Following the tragic death of George Floyd, communities around the country turned to their local law enforcement with hard questions that deserved thoughtful responses:

  • Why do we keep seeing these headlines?
  • How are you preventing a tragedy like this from happening here?
  • How do I know if I can trust my local police?

After receiving many of the same questions and concerns repeatedly, Fort Collins Police Services (FCPS) decided to proactively create a centralized information hub dedicated to transparency. Housed on the FCPS website, this one-stop resource contains a list of topics, each of which expands to provide detail about the agency’s processes, programs, philosophy and links to related policy.

The list began with a few basic subject areas and expanded as new themes and local concerns emerged. Topics include:

  • Anti-bias training and expectations
  • Arrest data by race
  • Body-worn cameras
  • Budget
  • CALEA accreditation
  • Conduct and complaints
  • Cultural competency
  • De-escalation
  • Ethics
  • Diversity
  • Hiring process and standards
  • Mental health
  • School resource officers
  • Training
  • Use of force

Many of these were already addressed in policy and online, but the average person is unlikely to go beyond a few cursory clicks to find information.

We owe it to our communities and our employees to make important information readily accessible and easily digestible.

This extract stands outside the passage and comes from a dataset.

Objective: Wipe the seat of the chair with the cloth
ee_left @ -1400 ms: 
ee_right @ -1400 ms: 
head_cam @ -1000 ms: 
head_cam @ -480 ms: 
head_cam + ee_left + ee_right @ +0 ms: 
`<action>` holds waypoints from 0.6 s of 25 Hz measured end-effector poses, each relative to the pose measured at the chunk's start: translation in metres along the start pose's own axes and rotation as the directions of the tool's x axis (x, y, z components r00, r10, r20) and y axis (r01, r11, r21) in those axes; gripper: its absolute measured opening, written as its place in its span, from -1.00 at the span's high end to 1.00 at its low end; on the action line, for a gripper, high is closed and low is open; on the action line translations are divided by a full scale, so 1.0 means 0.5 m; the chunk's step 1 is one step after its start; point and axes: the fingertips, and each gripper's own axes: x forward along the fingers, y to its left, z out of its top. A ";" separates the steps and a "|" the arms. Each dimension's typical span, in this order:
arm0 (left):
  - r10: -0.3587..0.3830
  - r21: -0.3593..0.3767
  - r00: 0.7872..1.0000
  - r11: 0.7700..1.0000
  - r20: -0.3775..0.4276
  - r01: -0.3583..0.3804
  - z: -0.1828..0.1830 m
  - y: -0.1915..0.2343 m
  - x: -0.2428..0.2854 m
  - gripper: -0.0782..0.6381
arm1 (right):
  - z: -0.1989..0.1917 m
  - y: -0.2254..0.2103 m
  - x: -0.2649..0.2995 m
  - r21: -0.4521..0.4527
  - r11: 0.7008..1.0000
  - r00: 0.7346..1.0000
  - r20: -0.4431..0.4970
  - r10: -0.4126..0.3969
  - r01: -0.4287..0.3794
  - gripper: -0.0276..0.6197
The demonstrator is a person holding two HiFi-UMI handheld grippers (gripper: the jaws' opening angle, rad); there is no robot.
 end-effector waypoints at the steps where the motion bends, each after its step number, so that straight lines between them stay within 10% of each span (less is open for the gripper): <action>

Creating a central hub gives community members the content they want with the context we want to provide. While they may only be looking for one answer, having all of the information in one place creates an opportunity for visitors to learn more about your agency.

This page has also become a natural home for other current event responses. When the 8 Can’t Wait initiative gained popularity, people around the country started contacting police and city government officials. Fort Collins Police created a graphic designed to address these questions and added it to the Transparency page for quick reference. When city council members and the police chief hosted a Zoom community meeting about law enforcement, the volume of questions exceeded the response time available during the meeting. FCPS collected all chat questions and posted them as a Q&A on the Transparency page.

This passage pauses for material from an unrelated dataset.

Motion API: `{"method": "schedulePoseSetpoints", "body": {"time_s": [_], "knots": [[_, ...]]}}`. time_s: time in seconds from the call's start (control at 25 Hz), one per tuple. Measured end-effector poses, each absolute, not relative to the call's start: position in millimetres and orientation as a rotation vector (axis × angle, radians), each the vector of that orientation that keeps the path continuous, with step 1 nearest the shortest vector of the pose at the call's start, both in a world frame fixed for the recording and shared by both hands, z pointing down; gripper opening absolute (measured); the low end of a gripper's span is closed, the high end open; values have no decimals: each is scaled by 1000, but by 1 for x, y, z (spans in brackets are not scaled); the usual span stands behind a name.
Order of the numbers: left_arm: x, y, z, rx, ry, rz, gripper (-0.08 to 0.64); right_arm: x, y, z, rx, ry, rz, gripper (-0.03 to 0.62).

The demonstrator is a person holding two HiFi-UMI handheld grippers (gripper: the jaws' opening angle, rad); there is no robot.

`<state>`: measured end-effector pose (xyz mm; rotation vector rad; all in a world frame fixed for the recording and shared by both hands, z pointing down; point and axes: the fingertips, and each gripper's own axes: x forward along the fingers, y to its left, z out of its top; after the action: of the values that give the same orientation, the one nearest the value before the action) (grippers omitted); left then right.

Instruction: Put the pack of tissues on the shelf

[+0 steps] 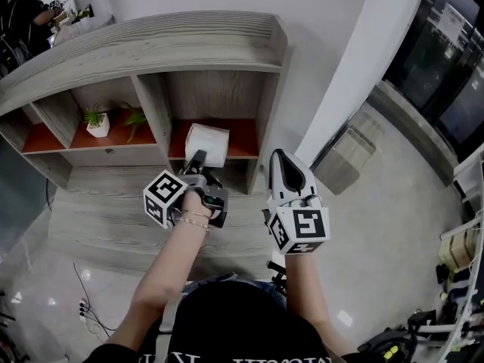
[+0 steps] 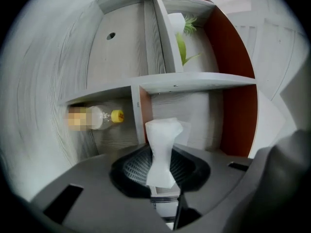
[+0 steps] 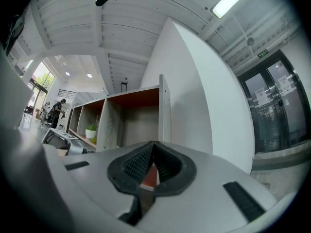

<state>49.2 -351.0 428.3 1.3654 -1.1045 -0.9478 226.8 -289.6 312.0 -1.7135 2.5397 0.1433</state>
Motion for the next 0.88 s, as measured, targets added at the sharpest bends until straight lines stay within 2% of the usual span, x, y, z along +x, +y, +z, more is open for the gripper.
{"method": "schedulePoseSetpoints", "body": {"time_s": [0.48,0.6,0.76,0.88], "knots": [[47,-350,436,1315,-1079,-951,96,220,-284,318,-1723,2552,132,15],[42,-346,435,1340,-1111,-929,141,220,-282,320,-1730,2558,129,15],[40,-344,428,1411,-1118,-924,288,219,-278,323,-1734,2560,122,15],[38,-339,425,1509,-1174,-881,308,217,-277,325,-1738,2561,115,15]]}}
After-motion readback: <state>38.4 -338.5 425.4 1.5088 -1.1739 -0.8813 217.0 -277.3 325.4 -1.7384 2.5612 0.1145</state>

Having a central resource page can also serve your employees. Whether at work or at home, police employees are constantly subjected to questions about law enforcement. A resource page can serve as a tool for them to provide consistent and thorough responses about your agency’s operations. The emotional toll of these constant inquiries can also wear on employees, so equipping them with a link to easily share can help mitigate this burden as well.

Best practices for setting up a transparency resource

Agencies considering creating a transparency resource should consider the following:

  1. Make it accessible. If it’s not easy to find, easy to read, or easy to navigate, it will become another unused page buried on a government website.
  2. Communicate internally first. Before you roll out information to the public, make sure your employees know what it will contain, how it will benefit them, and how it will serve agency-community relations.
  3. Promote it. Share it on your social media channels, send it to your media and community partners, reference it during interviews, share it with city leadership to help them address concerns that they receive.
  4. Keep evolving. Stay relevant by updating the resource as new questions arise and new data becomes available.

At the end of the day, we are ultimately responsible for ensuring that people have an accurate picture of what we do and how we do it. With this shared understanding, we can collaborate with community members to make meaningful progress that benefits our profession and the people we serve.

Kate Kimble is the public information director for Larimer County Sheriff’s Office in Colorado. Previously she was the public relations manager for Fort Collins Police Services in Fort Collins, Colorado. She holds a graduate certificate in Strategic Communication Management from Purdue University and has professional experience in crisis communication, journalism, small business marketing and social media management.